Le combat de Vladimir Soloviev

Mise en ligne de La rédaction, le 9 août 2013.

par André Désilets

[ EXTRAITS DU NUMÉRO 40 / ÉTÉ 2013 ]

Vladimir Soloviev

«On dit que notre Église est inefficace, momifiée, alors que c’est nous qui sommes des cadavres et que l’Église est la vie.»
Nicolas Gogol

Le génie de Vladimir Sergueïevitch Soloviev (1853-1900), l’élévation et la générosité de son âme sont d’une évidence criante pour ceux qui l’ont connu, mais aussi pour ceux qui se sont penchés sur son œuvre, l’une des plus marquantes du XIXe siècle. Son nom, dit-on, se place «à côté de ceux de Pouchkine et de Dostoïevski, de Carlyle et de Newman». Reconnu comme l’un des principaux «prédicateurs-prophètes» de la «nouvelle conscience religieuse», l’auteur de La Justification du Bien présente une philosophie étrangère au populisme comme au marxisme, une philosophie que l’on ne peut transformer en instrument de lutte politique sans tricher grossièrement. C’est dire que Soloviev ne correspond pas au portrait type de l’intellectuel, dans la mesure où celui-ci se voit comme une sorte de prêtre laïque qui, préoccupé seulement par les formes extérieures de l’existence sociale, s’imagine que révolution et révélation sont synonymes.

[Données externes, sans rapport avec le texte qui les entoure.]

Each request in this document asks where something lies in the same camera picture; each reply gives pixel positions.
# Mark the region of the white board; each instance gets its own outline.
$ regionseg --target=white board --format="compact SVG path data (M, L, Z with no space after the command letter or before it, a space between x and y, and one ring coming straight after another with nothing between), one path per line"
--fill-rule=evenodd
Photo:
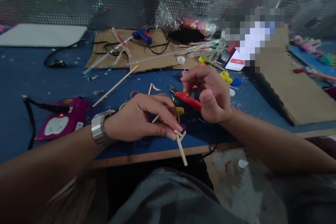
M0 46L66 47L81 39L84 26L18 24L0 36Z

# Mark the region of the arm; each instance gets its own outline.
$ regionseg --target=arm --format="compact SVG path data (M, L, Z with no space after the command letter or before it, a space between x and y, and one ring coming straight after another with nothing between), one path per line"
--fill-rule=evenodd
M184 77L183 91L200 89L202 116L219 123L270 169L285 173L332 173L336 161L307 140L231 107L229 85L210 66L191 69Z
M220 125L271 170L314 174L336 172L336 161L314 144L241 111L234 109L231 119Z
M175 138L174 130L181 132L182 128L170 107L174 103L167 95L138 94L105 120L106 133L112 139L123 141L135 141L147 135ZM147 112L160 115L167 124L150 123ZM0 220L31 218L36 209L44 206L104 149L95 143L88 125L1 164Z

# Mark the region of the watch strap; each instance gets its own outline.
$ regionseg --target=watch strap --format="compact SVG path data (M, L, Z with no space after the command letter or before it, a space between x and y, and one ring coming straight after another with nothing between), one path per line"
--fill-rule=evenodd
M109 146L110 144L113 144L116 142L116 140L113 140L107 136L105 132L105 128L104 128L105 118L115 113L116 113L115 110L109 110L109 111L100 113L98 115L95 115L94 118L92 119L91 133L92 133L93 139L98 145Z

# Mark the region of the fingernail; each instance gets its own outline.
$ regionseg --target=fingernail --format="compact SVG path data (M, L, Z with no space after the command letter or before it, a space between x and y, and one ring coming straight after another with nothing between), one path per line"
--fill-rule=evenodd
M171 140L175 140L176 139L176 134L168 131L167 132L167 137L169 137Z
M208 94L208 95L206 95L205 97L204 97L204 100L205 101L208 101L208 100L210 100L211 99L211 95L210 94Z

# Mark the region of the brown cardboard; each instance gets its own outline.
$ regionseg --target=brown cardboard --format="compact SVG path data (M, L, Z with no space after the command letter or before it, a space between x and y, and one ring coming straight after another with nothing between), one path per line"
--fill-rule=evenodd
M293 73L297 65L287 56L288 27L275 29L255 55L260 77L294 125L336 120L336 101L307 74Z
M117 30L117 32L120 35L120 37L123 40L125 40L132 35L133 30ZM152 40L153 40L152 45L153 46L158 45L158 44L164 44L167 42L161 29L151 30L150 33L152 34ZM110 43L114 43L116 42L116 39L114 38L114 35L111 30L106 30L104 33L96 34L95 42L97 41L107 41ZM127 47L132 53L131 59L127 59L127 55L123 54L123 60L120 59L120 61L117 63L117 65L114 68L118 68L118 67L123 68L126 66L126 63L129 61L133 62L133 61L138 61L138 60L156 56L154 53L150 51L148 47L137 45L133 43L132 41L128 41ZM165 47L166 47L165 45L154 47L152 48L152 50L154 52L160 53L165 49ZM101 44L95 45L93 51L94 53L92 54L89 62L86 64L86 67L90 66L100 56L97 53L101 53L103 55L106 53L106 50L104 49L104 45L101 45ZM169 52L171 52L171 50L170 50L170 47L168 46L164 54L169 53ZM105 59L98 65L98 67L105 68L108 65L111 65L112 63L113 63L112 60ZM148 60L142 63L134 64L131 66L131 68L133 68L136 65L139 65L139 67L134 72L143 72L143 71L150 70L150 69L166 68L166 67L170 67L173 65L177 65L177 61L175 60L173 55L170 55L170 56L165 56L162 58Z
M174 42L171 42L169 44L171 51L184 51L185 48L181 48L181 47L176 47ZM185 58L185 62L183 65L174 65L172 67L169 67L170 69L190 69L193 67L198 66L199 62L198 62L198 58L188 58L186 54L182 55Z

Ainsi le Soloviev qui me parle vraiment n’est pas l’idéologue, le romantique, l’avant-gardiste, le séducteur, le nationaliste, ni le «faiseur de phrases» (Villiers) à la mode dans les cercles littéraires et politiques, ni même le savant professeur d’université. C’est le pèlerin qui, découvrant la persistance du mal dans l’histoire, abandonne sa toge de philosophe optimiste et renonce à son utopie théocratique, à ses grandes visions d’une Histoire qui serait la réalisation inévitable du Bien sur terre. D’ailleurs, Soloviev l’a reconnu: la fonction de l’État, disait-il, n’est pas de transformer la société en paradis, mais d’éviter qu’elle ne devienne un enfer. Et dans cette optique, la philosophie, selon lui, postule le dépassement de la loi du monde par Celui qui a dit «Je suis le Chemin, la Vérité et la Vie». L’auteur du Récit sur l’Antéchrist n’écrivait-il pas au jésuite Paul Pierling: «Pourquoi ne pas admettre l’idée que, sans être moine, je puisse, comme vous, n’avoir pas de cité permanente ici-bas?» «Spirituellement, ajoute son ami le prince Eugène Troubetskoï, [Soloviev] rappelait ce type d’errant, créé par la Russie vagabonde, qui va cherchant la Jérusalem céleste; errant sur la terre immense, il honore et vénère tous les lieux saints, mais ne demeure pas longtemps dans aucun logis d’ici-bas».

Durant sa vie, Vladimir Soloviev témoignait de l’essentiel: il brûlait du feu de l’âme. Mais il faut reconnaître que ce déconcertant pèlerin, qui a exercé une influence considérable sur toute une lignée de penseurs russes jusqu’à nos jours, soulevait aussi des tempêtes tant du côté des libéraux que des slavophiles.